• Task directions:
If a line in the listing below has the string "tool", copy it out.

• Exercise data:

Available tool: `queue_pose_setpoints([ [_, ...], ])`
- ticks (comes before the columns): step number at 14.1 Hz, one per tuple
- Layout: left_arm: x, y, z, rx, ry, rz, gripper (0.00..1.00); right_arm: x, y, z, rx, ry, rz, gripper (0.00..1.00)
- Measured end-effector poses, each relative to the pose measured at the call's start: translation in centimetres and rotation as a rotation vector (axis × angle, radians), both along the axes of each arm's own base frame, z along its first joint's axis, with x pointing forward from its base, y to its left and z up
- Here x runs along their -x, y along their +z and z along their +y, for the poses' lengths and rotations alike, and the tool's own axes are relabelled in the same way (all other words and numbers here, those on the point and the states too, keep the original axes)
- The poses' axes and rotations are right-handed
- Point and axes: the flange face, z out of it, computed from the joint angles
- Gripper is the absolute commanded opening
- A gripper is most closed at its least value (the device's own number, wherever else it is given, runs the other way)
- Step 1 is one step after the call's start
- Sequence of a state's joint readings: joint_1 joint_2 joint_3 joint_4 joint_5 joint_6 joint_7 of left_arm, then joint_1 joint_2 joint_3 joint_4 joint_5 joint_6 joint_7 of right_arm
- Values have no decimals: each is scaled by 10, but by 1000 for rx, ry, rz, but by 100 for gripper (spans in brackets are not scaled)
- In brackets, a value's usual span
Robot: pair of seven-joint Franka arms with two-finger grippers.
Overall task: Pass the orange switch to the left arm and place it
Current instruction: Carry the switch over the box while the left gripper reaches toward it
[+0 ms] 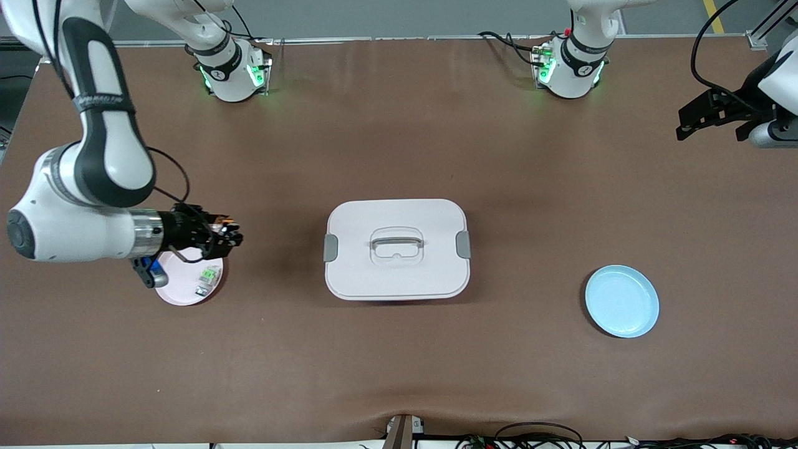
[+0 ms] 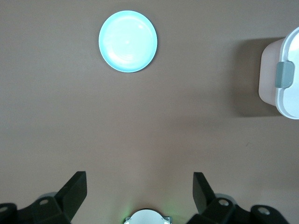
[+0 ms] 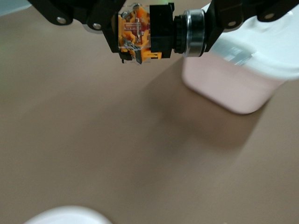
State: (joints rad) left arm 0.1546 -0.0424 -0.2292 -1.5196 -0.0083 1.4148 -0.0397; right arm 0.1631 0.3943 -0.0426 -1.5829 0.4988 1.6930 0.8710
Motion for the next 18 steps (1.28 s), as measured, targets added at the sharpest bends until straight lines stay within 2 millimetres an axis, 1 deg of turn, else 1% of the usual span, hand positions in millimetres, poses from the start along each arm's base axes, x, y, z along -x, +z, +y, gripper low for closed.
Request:
queue_pose_setpoints([
  [2,-2,-4,-4,11,-8,9,100,0,32,54,5,-88,19,0],
  [3,-3,-6,-7,18,-13,14,100,2,46,77,-6,-138,37,0],
  [4,-4,-8,-10,22,-19,18,100,4,58,96,-20,-189,61,0],
  [6,-4,-11,-23,47,-41,25,100,9,78,126,-48,-275,111,0],
  [9,-4,-15,-53,119,-89,35,100,17,102,173,-39,-368,164,0],
  [11,-7,-18,-80,164,-126,19,100,19,111,206,-35,-431,177,0],
  [13,-12,-22,-100,233,-146,2,100,21,114,238,-48,-497,172,0],
  [16,-27,-26,-114,365,-131,-38,100,29,113,285,-64,-588,178,0],
  [18,-38,-34,-121,453,-112,-43,100,35,112,314,-79,-646,185,0],
])
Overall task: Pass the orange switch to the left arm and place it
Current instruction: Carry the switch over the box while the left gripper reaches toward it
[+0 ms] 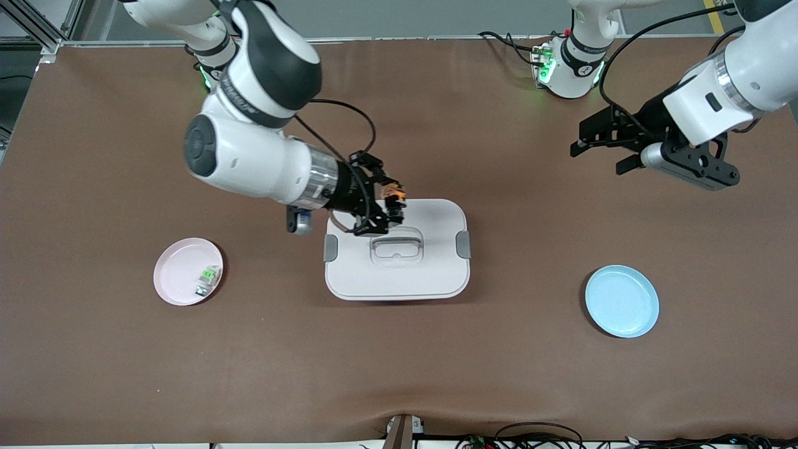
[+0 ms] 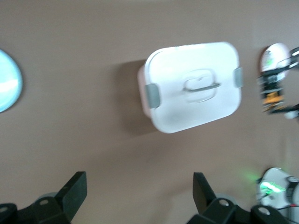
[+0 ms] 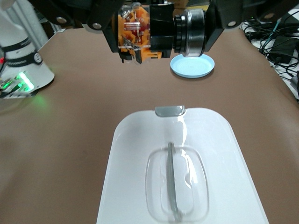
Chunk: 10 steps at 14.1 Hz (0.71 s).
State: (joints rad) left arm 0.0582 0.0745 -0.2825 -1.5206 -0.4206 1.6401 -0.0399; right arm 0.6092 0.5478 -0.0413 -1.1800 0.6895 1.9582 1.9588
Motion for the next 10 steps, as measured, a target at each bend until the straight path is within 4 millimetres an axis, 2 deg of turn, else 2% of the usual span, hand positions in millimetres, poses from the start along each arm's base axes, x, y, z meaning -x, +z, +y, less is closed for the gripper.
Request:
queue_pose_setpoints([
  [4,-19,-27,-7,104,20,48,100,8,0,38,-20,-53,23,0],
  [6,-25,-34,-10,151,32,67,100,11,2,47,-28,-83,39,0],
  [10,-31,-44,-24,231,85,131,98,19,20,60,-51,-122,53,0],
])
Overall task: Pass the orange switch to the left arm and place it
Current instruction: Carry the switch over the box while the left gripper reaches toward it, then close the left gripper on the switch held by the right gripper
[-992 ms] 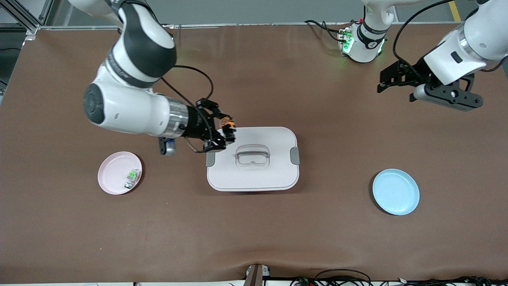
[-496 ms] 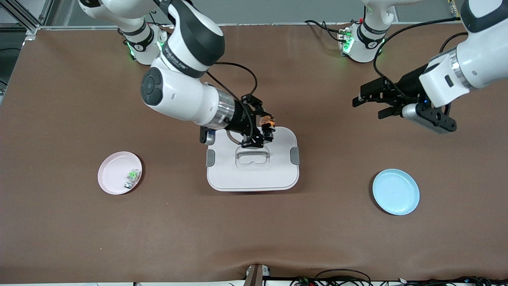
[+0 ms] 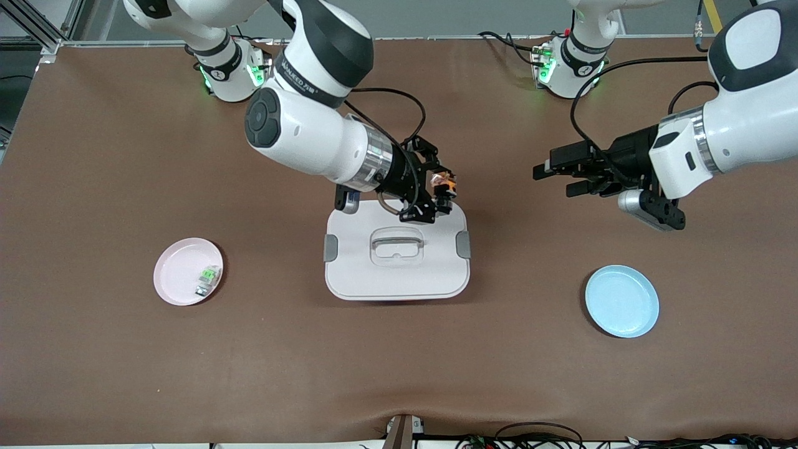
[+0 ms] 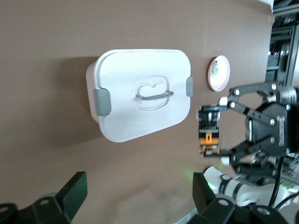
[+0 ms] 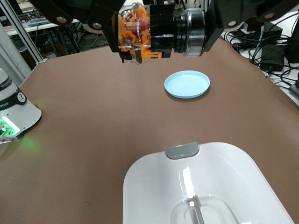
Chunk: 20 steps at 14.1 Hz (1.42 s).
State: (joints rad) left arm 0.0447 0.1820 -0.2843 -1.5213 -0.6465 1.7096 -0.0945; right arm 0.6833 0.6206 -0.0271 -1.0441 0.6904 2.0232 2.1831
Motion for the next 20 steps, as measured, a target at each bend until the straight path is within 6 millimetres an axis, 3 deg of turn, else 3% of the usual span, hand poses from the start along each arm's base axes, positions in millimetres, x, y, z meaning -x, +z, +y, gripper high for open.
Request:
queue_pose_setpoints([
  [8,8,-17,-77,4,87,83,92,5,18,11,-43,-68,3,0],
  [16,16,-16,-99,31,63,94,79,10,16,23,-60,-86,-8,0],
  [20,18,-16,-104,32,56,92,57,10,25,23,-71,-96,-10,0],
])
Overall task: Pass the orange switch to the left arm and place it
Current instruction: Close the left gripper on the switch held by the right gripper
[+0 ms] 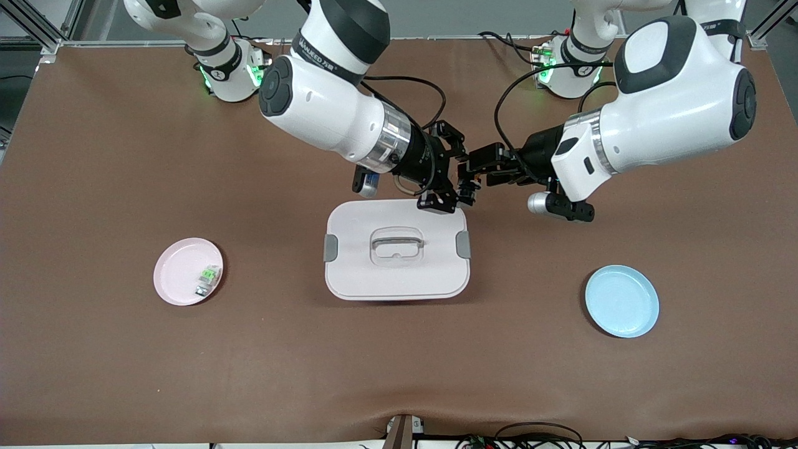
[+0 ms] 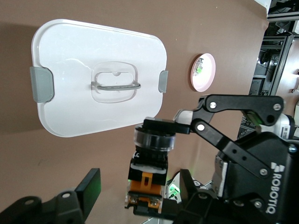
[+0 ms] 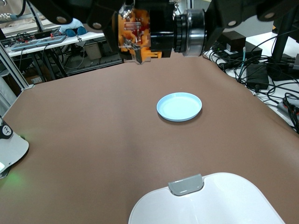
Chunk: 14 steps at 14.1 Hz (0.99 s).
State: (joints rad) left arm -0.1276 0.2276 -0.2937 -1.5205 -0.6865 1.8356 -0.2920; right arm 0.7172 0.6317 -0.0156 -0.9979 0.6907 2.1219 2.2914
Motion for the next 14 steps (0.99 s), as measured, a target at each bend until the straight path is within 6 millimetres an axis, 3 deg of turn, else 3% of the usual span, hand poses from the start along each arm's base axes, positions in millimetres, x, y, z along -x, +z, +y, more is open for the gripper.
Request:
queue_pose_setpoints([
  [3,1,1,-3,4,-1,-4,29,0,2,1,-3,0,-2,0],
  [5,1,2,-4,7,-1,-5,5,0,1,1,-3,-2,-3,0],
  [6,1,2,-4,9,-17,-20,0,0,0,1,-5,-2,0,0],
  [10,1,2,-4,11,-21,-24,0,0,0,1,-6,-3,0,0],
  [11,1,2,-4,11,-21,-24,0,0,0,1,-6,-3,0,25],
  [12,1,2,-4,11,-21,-24,0,0,0,1,-6,-4,0,80],
  [13,1,2,-4,11,-21,-24,0,-1,0,1,-7,-4,0,100],
  [14,1,2,-3,9,-18,-21,0,-1,1,1,-9,-7,-4,100],
])
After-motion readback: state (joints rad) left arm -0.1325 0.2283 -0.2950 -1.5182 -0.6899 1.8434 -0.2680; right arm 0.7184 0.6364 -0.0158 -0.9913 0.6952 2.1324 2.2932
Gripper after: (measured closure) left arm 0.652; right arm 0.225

• Reply:
Available tool: `queue_pose_setpoints([ [_, ...], ])`
- Here x runs along their -x, y along their +z and z along their +y, for the poses' lengths and rotations alike, and the tool's own axes are relabelled in the same way (all other words and numbers here, those on the point and the states too, keep the original axes)

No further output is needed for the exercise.